[AIM OF THE EXERCISE]: Exactly the lines from the start of the data below through the line that contains "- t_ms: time" are to be copied, with pictures left out.

• • • • •

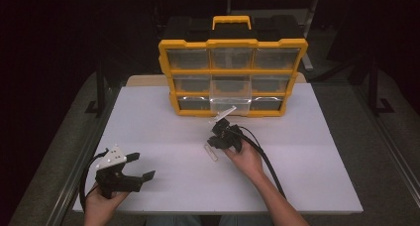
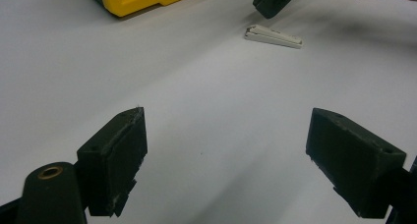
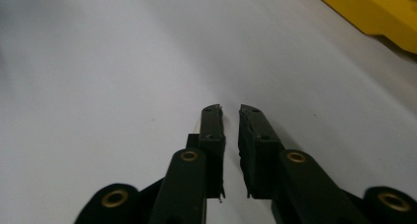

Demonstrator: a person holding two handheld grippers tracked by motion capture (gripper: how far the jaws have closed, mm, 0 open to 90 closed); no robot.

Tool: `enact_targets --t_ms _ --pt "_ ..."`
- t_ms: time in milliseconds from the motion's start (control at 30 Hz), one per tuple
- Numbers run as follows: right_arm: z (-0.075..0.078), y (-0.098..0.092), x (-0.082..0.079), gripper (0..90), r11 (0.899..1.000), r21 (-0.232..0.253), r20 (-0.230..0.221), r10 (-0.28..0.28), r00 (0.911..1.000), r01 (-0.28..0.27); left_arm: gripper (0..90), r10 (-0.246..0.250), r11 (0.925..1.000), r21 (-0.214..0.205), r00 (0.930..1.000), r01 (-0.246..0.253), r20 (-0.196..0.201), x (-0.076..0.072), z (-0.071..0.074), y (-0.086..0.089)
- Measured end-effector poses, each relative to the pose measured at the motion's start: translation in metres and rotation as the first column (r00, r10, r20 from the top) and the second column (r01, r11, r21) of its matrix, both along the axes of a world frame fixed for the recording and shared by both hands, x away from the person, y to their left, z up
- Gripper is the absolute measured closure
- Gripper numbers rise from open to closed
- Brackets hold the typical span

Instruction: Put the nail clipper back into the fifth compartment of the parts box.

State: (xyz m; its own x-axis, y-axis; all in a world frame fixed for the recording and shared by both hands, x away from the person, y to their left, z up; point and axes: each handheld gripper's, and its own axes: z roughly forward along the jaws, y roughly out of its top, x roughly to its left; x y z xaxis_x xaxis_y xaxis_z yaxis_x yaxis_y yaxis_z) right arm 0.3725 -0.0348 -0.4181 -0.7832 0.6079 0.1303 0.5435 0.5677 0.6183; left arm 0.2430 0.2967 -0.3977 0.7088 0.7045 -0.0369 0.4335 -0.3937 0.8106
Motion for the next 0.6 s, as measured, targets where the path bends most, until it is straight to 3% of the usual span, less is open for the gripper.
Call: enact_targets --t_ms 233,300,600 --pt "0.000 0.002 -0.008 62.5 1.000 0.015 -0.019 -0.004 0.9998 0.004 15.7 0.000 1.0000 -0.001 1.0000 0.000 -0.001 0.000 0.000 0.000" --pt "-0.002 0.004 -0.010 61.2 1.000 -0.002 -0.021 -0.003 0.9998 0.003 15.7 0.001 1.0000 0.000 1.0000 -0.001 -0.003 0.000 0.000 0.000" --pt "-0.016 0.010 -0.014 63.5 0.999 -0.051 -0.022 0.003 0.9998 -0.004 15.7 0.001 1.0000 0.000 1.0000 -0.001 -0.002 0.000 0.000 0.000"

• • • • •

[TASK OUTPUT]:
Demonstrator: a person holding two handheld grippers tracked by motion capture (gripper: how far the jaws have closed, mm, 0 open to 90 closed); no robot.

Tool: `enact_targets --t_ms _ --pt "_ ..."`
- t_ms: time in milliseconds from the motion's start (control at 30 Hz), one per tuple

Nothing else is required to complete the output.